Researchers at Facebook and New York University (NYU) claim to have developed three machine learning models that could help doctors predict how a COVID-19 patient’s condition might develop. The open-sourced models, all of which require no more than a sequence of X-rays, ostensibly predict patient deterioration up to four days in advance and the amount of supplemental oxygen (if any) a patient might need.
The novel coronavirus pandemic continues to reach alarming new heights in the U.S. and around the world. In the U.S. last week, daily deaths exceeded 4,000 for the first time since the start of the health crisis. Record numbers of infections in the hundreds of thousands per day have placed a strain on health systems nationwide, with states like California struggling to maintain space in overtaxed intensive care units.
Huiying Medical, Alibaba, RadLogics, Lunit, DarwinAI, Infervision, Qure.ai, and others have developed AI algorithms that ostensibly diagnose COVID-19 from X-rays with high accuracy. What differentiates the approach taken by Facebook and NYU, however, is that it attempts to predict long-term clinical trajectories.

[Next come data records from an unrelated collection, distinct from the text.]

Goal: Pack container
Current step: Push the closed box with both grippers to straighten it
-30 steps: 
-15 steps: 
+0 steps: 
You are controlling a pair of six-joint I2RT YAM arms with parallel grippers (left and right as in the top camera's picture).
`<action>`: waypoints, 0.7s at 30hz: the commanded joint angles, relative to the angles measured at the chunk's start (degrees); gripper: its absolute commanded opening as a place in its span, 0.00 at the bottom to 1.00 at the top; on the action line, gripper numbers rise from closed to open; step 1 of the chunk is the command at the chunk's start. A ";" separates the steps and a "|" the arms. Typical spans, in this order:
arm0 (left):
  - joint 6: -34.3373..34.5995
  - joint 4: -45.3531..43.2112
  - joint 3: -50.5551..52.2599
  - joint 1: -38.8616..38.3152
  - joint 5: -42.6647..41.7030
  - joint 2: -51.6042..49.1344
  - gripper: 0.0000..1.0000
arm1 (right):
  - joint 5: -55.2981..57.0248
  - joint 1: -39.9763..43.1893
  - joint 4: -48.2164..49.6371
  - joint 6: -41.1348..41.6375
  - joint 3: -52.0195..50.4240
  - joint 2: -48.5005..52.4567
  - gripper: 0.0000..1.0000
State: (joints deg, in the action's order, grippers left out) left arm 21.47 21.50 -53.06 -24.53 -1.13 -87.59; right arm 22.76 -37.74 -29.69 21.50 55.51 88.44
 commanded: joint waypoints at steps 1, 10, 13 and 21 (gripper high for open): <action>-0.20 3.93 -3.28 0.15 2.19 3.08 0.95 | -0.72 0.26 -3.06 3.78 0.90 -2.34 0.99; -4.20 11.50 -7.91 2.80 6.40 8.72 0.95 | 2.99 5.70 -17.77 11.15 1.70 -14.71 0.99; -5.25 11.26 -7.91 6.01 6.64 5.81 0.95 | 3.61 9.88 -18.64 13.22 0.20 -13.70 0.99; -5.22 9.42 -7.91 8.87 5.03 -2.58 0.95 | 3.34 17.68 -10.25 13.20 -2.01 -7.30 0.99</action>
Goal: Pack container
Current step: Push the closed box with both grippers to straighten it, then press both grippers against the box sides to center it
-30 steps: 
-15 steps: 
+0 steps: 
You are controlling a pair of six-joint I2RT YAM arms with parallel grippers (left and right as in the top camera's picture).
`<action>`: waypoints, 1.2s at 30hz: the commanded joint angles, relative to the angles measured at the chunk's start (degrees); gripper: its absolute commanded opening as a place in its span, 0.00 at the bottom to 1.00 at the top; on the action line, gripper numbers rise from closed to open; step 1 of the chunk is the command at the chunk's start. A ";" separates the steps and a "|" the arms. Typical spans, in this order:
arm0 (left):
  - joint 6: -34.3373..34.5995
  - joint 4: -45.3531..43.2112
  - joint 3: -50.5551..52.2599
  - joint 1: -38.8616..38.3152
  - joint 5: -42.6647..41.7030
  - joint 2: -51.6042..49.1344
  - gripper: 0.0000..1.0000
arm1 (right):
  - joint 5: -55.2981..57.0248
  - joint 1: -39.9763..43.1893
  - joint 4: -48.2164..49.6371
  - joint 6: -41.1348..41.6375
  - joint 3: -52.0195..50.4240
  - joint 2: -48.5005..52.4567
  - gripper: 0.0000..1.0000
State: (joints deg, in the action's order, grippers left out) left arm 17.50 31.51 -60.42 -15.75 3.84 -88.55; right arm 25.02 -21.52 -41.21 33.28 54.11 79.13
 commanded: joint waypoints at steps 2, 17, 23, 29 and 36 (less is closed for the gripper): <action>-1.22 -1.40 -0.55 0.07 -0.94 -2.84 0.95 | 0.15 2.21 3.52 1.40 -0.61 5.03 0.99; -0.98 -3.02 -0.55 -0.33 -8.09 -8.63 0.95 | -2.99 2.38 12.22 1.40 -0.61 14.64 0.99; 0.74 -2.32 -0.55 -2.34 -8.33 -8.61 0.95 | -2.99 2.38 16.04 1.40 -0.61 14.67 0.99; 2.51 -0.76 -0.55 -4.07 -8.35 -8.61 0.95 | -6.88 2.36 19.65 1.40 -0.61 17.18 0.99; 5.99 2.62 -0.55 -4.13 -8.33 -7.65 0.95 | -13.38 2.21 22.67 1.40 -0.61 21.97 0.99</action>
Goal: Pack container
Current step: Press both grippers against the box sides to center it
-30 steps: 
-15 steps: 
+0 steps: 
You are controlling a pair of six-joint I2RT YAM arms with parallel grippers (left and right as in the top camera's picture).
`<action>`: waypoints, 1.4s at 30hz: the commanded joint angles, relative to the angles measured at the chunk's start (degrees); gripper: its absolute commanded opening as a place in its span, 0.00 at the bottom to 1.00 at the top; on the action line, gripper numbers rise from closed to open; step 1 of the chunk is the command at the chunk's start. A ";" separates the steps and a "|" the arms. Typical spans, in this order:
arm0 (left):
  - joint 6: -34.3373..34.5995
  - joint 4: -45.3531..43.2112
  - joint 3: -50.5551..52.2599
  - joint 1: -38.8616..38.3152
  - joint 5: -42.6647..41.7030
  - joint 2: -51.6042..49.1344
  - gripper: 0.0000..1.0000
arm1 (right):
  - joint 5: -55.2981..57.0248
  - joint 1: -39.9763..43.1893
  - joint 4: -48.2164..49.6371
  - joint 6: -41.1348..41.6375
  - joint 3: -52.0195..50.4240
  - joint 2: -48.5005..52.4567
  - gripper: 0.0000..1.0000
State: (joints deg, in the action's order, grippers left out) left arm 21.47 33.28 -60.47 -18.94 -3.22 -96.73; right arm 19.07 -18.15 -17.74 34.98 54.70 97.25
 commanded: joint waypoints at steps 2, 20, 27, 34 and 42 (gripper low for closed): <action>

Stanford, Mount Sinai, and electronic health record vendors Epic and Cerner have developed models that turn out risk scores for a patient’s chances of dying or needing a ventilator, but few (if any) make these predictions from a single scan or electronic medical record.
As part of an ongoing collaboration with NYU Langone Health’s Predictive Analytics Unit and Department of Radiology, Facebook researchers pretrained an AI system on two large, public chest X-ray datasets, MIMIC-CXR-JPG and CheXpert, using a self-supervised learning technique called Momentum Contrast (MoCo). Self-supervised learning enabled the MoCo model to learn from X-ray scans within the datasets, even when labels explaining those scans weren’t available.
The next step was fine-tuning the MoCo model using an extended version of the publicly available NYU COVID-19 dataset. The researchers built classifiers with 26,838 X-ray images from 4,914 patients, annotated to indicate whether the patient’s condition worsened within 24, 48, or 72 hours of the scan in question. One classifier predicts patient deterioration based on a single X-ray, while the other uses a sequence of aggregated X-rays.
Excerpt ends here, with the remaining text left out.